The Security Backdrop
Both shutdowns arrive against a security environment that has imposed real costs on DeFi projects throughout 2026. April 2026 was confirmed as the worst month for crypto security losses in history: according to DefiLlama tracking, more than $600 million was stolen across roughly 30 separate exploits. The two largest incidents — Drift Protocol losing $285 million on Solana after an admin key compromise, and KelpDAO suffering a $292 million bridge exploit rooted in a single-verifier flaw in a LayerZero integration — alone account for the bulk of the total. Three weeks later, the Verus-Ethereum bridge was drained of $11.58 million on May 18 via a forged Merkle proof exploit, pushing 2026's cross-chain bridge losses above $328 million.
The Everclear shutdown is not directly a security event, but the security environment sets the operating conditions: insurance costs rise, institutional partners conduct more stringent due diligence, and risk-averse capital rotates away from infrastructure-layer protocols that lack either a clear revenue model or a large established user base. Cross-chain bridge infrastructure — exactly the category Everclear occupied — carries a specific reputational overhang given the frequency and scale of bridge exploits this year.
Market Clearing or Demand Collapse?
The structural question raised by concurrent infrastructure exits is whether this represents a healthy shakeout of undercapitalized projects or a signal that DeFi demand itself has contracted to a level that cannot sustain a broad infrastructure stack.

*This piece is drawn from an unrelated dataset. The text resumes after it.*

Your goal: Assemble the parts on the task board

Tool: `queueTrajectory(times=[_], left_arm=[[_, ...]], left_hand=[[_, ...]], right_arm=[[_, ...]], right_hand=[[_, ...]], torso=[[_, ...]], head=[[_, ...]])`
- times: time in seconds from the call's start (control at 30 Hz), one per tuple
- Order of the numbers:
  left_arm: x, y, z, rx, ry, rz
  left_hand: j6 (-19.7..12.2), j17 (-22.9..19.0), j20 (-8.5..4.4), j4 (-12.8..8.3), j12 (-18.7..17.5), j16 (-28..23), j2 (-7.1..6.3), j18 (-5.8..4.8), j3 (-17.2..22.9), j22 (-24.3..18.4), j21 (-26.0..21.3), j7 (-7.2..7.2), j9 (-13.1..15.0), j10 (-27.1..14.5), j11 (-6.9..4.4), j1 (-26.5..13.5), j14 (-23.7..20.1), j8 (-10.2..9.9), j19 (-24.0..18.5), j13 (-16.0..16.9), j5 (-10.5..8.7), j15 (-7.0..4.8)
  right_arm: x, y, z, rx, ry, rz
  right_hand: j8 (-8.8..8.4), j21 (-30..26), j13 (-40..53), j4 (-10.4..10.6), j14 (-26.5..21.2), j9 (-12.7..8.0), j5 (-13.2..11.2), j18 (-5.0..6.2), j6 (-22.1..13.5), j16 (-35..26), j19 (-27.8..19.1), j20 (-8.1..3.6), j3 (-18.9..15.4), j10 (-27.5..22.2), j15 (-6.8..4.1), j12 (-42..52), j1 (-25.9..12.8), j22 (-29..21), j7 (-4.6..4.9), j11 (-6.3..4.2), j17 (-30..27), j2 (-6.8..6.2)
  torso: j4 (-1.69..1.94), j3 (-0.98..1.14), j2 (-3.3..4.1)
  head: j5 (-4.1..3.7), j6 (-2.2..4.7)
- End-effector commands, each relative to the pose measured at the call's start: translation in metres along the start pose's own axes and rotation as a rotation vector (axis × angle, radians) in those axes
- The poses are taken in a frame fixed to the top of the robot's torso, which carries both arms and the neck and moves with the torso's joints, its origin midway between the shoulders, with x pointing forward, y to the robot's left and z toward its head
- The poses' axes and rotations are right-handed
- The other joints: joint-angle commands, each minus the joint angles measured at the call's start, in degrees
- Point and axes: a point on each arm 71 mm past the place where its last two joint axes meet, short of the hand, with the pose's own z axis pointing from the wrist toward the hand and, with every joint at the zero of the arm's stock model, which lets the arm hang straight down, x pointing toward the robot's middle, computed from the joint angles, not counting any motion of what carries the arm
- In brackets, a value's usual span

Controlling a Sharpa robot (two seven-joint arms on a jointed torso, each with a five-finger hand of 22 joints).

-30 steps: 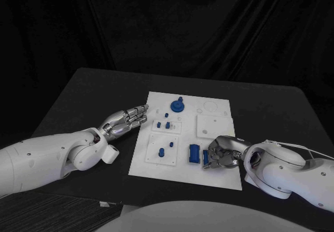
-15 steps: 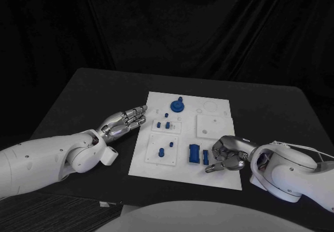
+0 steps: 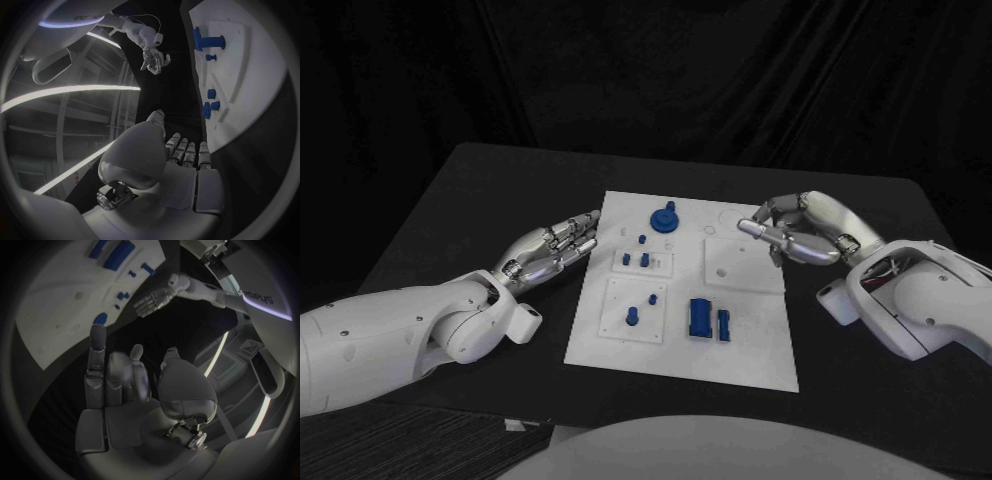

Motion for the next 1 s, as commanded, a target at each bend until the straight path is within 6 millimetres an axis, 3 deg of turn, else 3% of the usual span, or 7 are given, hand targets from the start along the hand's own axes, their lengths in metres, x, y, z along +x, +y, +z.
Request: queueTrajectory(times=[0.03, 0.2, 0.57, 0.63, 0.7, 0.77, 1.0], left_arm=[[0.002, -0.015, -0.001, 0.200, -0.013, 0.079], [0.003, -0.016, -0.001, 0.219, -0.016, 0.095], [0.003, -0.020, -0.001, 0.267, -0.042, 0.130], [0.001, -0.003, 0.001, 0.024, -0.040, 0.097], [0.001, -0.003, 0.002, 0.025, -0.044, 0.096], [0.001, -0.004, 0.004, 0.027, -0.057, 0.094], [0.005, -0.017, 0.028, 0.039, -0.176, 0.070]], left_hand=[[0.3, -0.4, -0.51, 0.2, 0.8, -0.8, -0.43, -1.65, -4.4, -0.6, -0.5, -0.65, 0.8, 0.5, -1.06, -1.4, 0.1, 0.8, 0.2, 0.6, -3.63, -0.99], [-0.5, -0.4, -1.42, 0.2, 0.3, -0.8, -1.94, -1.88, -8.3, -0.6, -0.5, -1.56, 0.6, 0.2, -1.96, -4.6, 0.1, 0.7, 0.2, 0.5, -13.80, -1.64], [-0.3, -0.4, -2.51, 0.1, -0.2, -0.8, -1.77, -0.90, -8.8, -0.6, -0.5, -4.29, 0.6, -0.1, -4.85, -5.2, 0.1, 0.6, 0.2, 0.4, -13.40, -3.78], [-3.8, -0.4, -1.29, -5.1, -2.6, -0.8, -4.75, -2.50, -3.1, -0.6, -0.5, -2.22, -1.0, -1.8, -0.63, -27.4, 0.1, -1.0, 0.2, -1.0, -15.61, 0.93], [-3.9, -0.4, -1.29, -5.1, -2.7, -0.8, -4.50, -2.50, -3.1, -0.6, -0.5, -2.22, -1.0, -1.8, -0.63, -29.3, 0.1, -1.0, 0.2, -1.0, -15.23, 0.93], [-4.4, -0.4, -1.29, -5.7, -2.7, -0.8, -5.00, -2.50, -3.7, -0.6, -0.5, -2.22, -1.0, -1.8, -0.63, -33.6, 0.1, -1.0, 0.2, -1.0, -15.26, 0.93], [-6.5, -0.4, -1.29, -8.1, -3.9, -0.8, -6.25, -2.51, -1.3, -0.6, -0.5, -2.22, -1.0, -1.8, -0.63, -45.9, 0.1, -1.0, 0.2, -1.0, -15.65, 0.93]], right_arm=[[-0.016, -0.003, 0.000, -0.058, -0.201, 0.209], [-0.010, -0.011, 0.000, -0.087, -0.195, 0.288], [0.005, -0.022, -0.005, -0.131, -0.196, 0.308], [0.007, -0.024, -0.004, -0.090, -0.165, 0.296], [0.007, -0.024, -0.003, -0.088, -0.167, 0.298], [0.008, -0.024, -0.001, -0.081, -0.173, 0.307], [0.014, -0.025, 0.022, -0.012, -0.233, 0.398]], right_hand=[[-5.57, -6.5, -8.7, -2.3, -7.8, -4.9, -0.1, -0.01, -2.0, -9.6, -6.8, 2.31, -1.4, -13.8, 3.06, -15.4, -2.1, -4.3, 2.98, 2.92, -4.4, 2.86], [-18.77, -9.9, -30.9, 1.8, -33.0, -21.1, 0.3, -3.86, -11.1, -33.9, -35.3, 10.99, 3.4, -37.2, 15.75, -39.5, 0.0, -23.9, 3.21, 11.96, -20.3, -6.29], [-22.94, -12.2, -44.7, 2.0, -59.9, -29.3, 5.4, -4.81, -16.7, -44.1, -67.6, 13.30, -2.2, -57.9, 12.26, -47.5, 3.7, -59.5, -5.88, 5.04, -31.1, -15.67], [-27.08, -12.9, -50.5, -3.4, -63.5, -35.6, 2.0, -8.50, -24.5, -46.5, -70.0, 8.42, 3.5, -60.4, 9.37, -49.5, -12.5, -60.8, -4.04, -0.32, -36.1, -10.93], [-30.81, -12.9, -56.3, -9.3, -66.3, -42.1, 0.3, -8.50, -29.4, -46.5, -70.0, 2.70, 6.5, -63.0, 2.48, -51.4, -25.1, -64.9, -4.04, -0.32, -36.1, -8.39], [-33.30, -12.9, -60.2, -15.4, -68.3, -46.2, -3.7, -8.50, -33.8, -46.5, -70.0, -3.26, 12.5, -65.1, 2.48, -56.0, -35.4, -64.9, -4.04, -0.32, -36.1, -5.92], [-38.95, -12.9, -64.9, -15.4, -72.5, -51.0, -3.7, -8.50, -43.5, -46.5, -70.0, -3.26, 12.5, -70.0, 2.48, -56.0, -51.2, -64.9, -4.04, -0.32, -36.1, -1.72]], torso=[[0.00, 0.00, -0.15], [-0.16, -0.01, -0.13], [0.03, -0.04, 0.28], [0.03, -0.01, 0.17], [0.00, 0.02, 0.13], [-0.09, 0.09, -0.01], [-0.91, 0.78, -1.28]], head=[[0.47, -0.01], [0.85, -0.01], [0.32, -0.01], [0.29, 0.00], [0.26, 0.11], [0.20, 0.46], [-0.45, 3.79]])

The case for market clearing: Everclear's failure was a business model failure, not a technology failure. It processed $500 million in monthly volume and could not charge for it. ZERϴ was a strategic bet that gasless UX was the bottleneck for adoption; the team now believes the bottleneck sits elsewhere and has pivoted. Neither closure reflects users abandoning DeFi; both reflect teams concluding that their specific infrastructure layer was not the right place to be.
The case for deeper demand pressure: BTC was trading at $77,447 on May 22, 2026 — down 30.69% from its year-ago price of $111,740 (Fortune, May 22, 2026). Bear-market conditions compress the total addressable demand for cross-chain activity, reduce the urgency of layer-2 adoption, and extend the runway required for infrastructure projects to reach sustainability. Projects that might have survived with 18 more months of bull-market volume are instead running dry.

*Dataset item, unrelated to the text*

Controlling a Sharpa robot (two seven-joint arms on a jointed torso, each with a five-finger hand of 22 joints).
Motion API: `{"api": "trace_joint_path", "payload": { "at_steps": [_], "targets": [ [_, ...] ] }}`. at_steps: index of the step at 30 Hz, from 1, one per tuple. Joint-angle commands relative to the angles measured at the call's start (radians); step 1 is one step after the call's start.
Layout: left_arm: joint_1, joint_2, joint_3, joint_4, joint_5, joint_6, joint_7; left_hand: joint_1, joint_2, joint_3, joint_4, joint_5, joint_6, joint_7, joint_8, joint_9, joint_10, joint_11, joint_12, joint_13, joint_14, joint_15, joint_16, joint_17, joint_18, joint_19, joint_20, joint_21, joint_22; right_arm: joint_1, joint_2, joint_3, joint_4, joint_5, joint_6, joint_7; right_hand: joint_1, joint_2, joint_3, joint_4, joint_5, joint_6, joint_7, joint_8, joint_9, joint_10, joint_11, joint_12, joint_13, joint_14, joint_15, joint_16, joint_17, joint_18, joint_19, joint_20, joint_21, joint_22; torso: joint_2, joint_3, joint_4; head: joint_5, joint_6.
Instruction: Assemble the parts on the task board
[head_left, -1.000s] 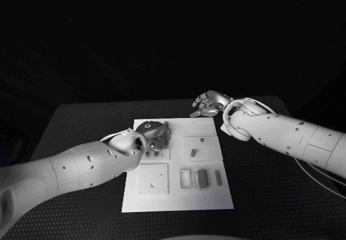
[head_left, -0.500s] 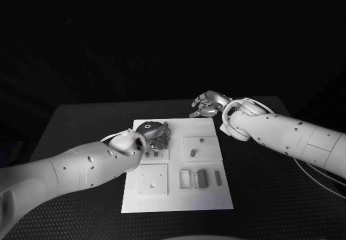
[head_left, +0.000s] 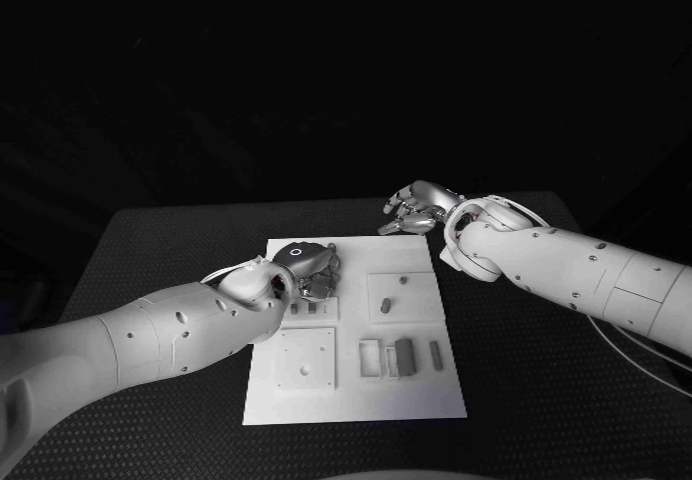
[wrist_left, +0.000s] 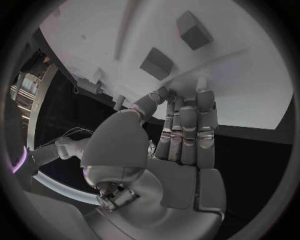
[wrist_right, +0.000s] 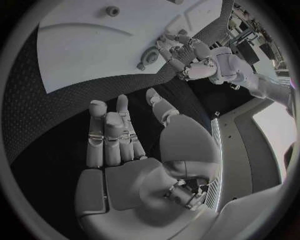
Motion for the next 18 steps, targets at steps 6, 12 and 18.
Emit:
{"api": "trace_joint_path", "payload": {
  "at_steps": [6,12,18],
  "targets": [
    [-0.007,0.007,-0.002,-0.004,-0.001,0.030,-0.007,-0.001,0.011,0.009,-0.001,-0.004,0.015,-0.003,0.009,0.000,0.014,-0.002,0.003,0.001,0.005,-0.005,0.004,-0.002,0.102,0.001,-0.010,0.007,0.023,0.000,0.001,0.000,0.002,-0.002,0.009,0.008,-0.008,-0.001,0.006,0.000,0.002,-0.001,0.008,0.002,-0.002,0.002,0.003,-0.003,0.001,-0.008,0.002,-0.005,0.001,0.044,0.000,-0.005,-0.005,0.016,0.000,-0.0004,0.0000,0.001,-0.001],
    [-0.008,0.007,-0.002,-0.007,-0.001,0.034,-0.008,0.001,0.014,0.012,-0.003,-0.004,0.022,-0.006,0.012,0.001,0.022,-0.005,0.004,0.002,0.008,-0.008,0.004,-0.003,0.101,0.002,-0.013,0.009,0.023,0.000,0.001,0.000,0.001,-0.002,0.009,0.008,-0.008,-0.001,0.006,0.000,0.002,-0.001,0.008,0.002,-0.002,0.002,0.003,-0.004,0.001,-0.008,0.002,-0.005,0.001,0.044,0.000,-0.005,-0.005,0.016,0.000,-0.0006,-0.0005,0.000,-0.002],
    [-0.009,0.009,-0.002,-0.012,-0.002,0.039,-0.007,0.018,0.018,0.021,-0.011,-0.003,0.030,-0.010,0.016,0.001,0.031,-0.009,0.004,0.005,0.013,-0.012,0.001,-0.006,0.099,0.000,-0.016,0.007,0.020,0.000,0.001,0.000,0.001,-0.002,0.009,0.008,-0.008,-0.001,0.006,0.000,0.002,-0.001,0.008,0.002,-0.002,0.003,0.003,-0.004,0.002,-0.008,0.002,-0.005,0.001,0.044,0.000,-0.005,-0.005,0.016,0.000,-0.0006,0.0002,0.000,-0.003]
  ]
}}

The honest read is that both things are true simultaneously. Some of the 2026 DeFi closures — Everclear among them — are undercapitalized projects that should have been rationalized earlier. Others are strategic pivots by teams that remain funded and active. The distinction matters for analysts tracking TVL migration: capital exiting shuttered protocols does not simply disappear, it reallocates. Where it reallocates — to surviving L2s, back to Ethereum mainnet, or out of DeFi entirely — is the empirical question that TVL data over the next 60 days will begin to answer.
What May 21, 2026 confirms is that the 2026 infrastructure shakeout is not a single event but a process. Everclear and ZERϴ Network are not the last.

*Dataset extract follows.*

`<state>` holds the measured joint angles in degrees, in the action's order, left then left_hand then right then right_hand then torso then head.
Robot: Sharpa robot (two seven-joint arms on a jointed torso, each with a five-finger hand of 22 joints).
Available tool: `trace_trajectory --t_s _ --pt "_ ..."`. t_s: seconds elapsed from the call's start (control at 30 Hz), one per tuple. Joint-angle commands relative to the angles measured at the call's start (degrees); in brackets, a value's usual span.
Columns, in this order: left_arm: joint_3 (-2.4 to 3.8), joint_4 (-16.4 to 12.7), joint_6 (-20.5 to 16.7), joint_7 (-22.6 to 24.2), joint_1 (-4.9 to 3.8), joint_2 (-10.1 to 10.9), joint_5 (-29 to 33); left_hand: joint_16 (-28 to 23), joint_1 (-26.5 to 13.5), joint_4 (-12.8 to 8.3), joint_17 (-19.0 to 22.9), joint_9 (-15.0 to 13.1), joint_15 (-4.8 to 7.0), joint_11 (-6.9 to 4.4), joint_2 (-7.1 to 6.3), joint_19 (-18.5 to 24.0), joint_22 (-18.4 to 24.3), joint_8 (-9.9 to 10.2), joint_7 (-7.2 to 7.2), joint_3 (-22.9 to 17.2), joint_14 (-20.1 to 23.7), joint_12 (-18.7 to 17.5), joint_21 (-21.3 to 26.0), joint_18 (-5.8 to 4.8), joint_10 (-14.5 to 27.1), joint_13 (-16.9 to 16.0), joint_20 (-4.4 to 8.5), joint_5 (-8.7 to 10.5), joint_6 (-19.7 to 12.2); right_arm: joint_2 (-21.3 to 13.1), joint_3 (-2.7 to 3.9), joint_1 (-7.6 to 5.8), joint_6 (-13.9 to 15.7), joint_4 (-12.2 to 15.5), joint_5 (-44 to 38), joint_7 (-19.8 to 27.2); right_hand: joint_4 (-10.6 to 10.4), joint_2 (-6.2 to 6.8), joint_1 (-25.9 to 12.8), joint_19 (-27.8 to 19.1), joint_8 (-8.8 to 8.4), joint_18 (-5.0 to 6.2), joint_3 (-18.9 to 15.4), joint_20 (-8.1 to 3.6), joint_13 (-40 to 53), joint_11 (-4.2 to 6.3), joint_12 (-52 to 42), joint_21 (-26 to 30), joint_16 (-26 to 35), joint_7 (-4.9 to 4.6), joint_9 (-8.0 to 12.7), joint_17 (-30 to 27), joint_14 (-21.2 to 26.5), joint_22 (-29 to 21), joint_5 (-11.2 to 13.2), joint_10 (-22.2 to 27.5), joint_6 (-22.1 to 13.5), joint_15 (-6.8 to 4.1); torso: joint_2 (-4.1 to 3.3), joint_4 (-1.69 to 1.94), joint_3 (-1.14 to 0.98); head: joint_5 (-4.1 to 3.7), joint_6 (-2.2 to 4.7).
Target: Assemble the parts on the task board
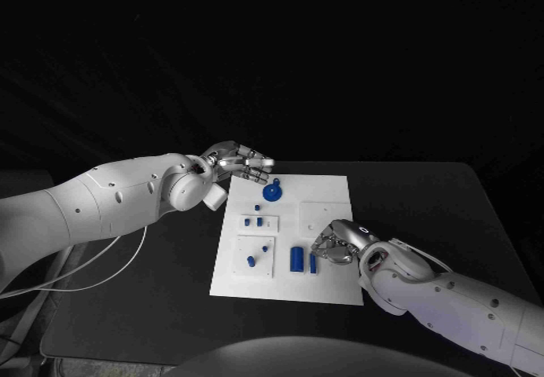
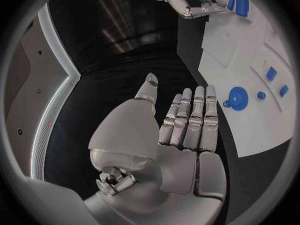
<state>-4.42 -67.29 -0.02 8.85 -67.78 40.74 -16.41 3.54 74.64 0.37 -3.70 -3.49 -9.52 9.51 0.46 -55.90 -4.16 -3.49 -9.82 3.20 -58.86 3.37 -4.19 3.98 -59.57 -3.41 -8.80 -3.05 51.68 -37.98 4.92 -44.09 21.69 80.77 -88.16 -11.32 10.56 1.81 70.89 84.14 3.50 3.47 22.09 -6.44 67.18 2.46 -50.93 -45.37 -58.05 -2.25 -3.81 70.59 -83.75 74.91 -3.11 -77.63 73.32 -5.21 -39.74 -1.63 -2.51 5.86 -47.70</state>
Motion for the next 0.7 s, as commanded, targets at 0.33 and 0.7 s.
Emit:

Sources: Everclear shutdown confirmed via project X announcement and financefeeds.com (May 21, 2026). ZERϴ Network wind-down confirmed via @zerodotnetwork X announcement and cryptotimes.io (May 21-22, 2026). CLEAR token -48% figure confirmed across multiple outlets including BigGo Finance and RTB_io X post. BTC price $77,447.38 and year-ago $111,740.87 from Fortune.com (May 22, 2026 price page). April 2026 hack total $600M+ per DefiLlama data cited by coinfomania.com; Drift $285M and KelpDAO $292M per cryptopotato.com (citing CertiK). Verus Bridge $11.58M per Halborn security blog and MEXC News (May 2026).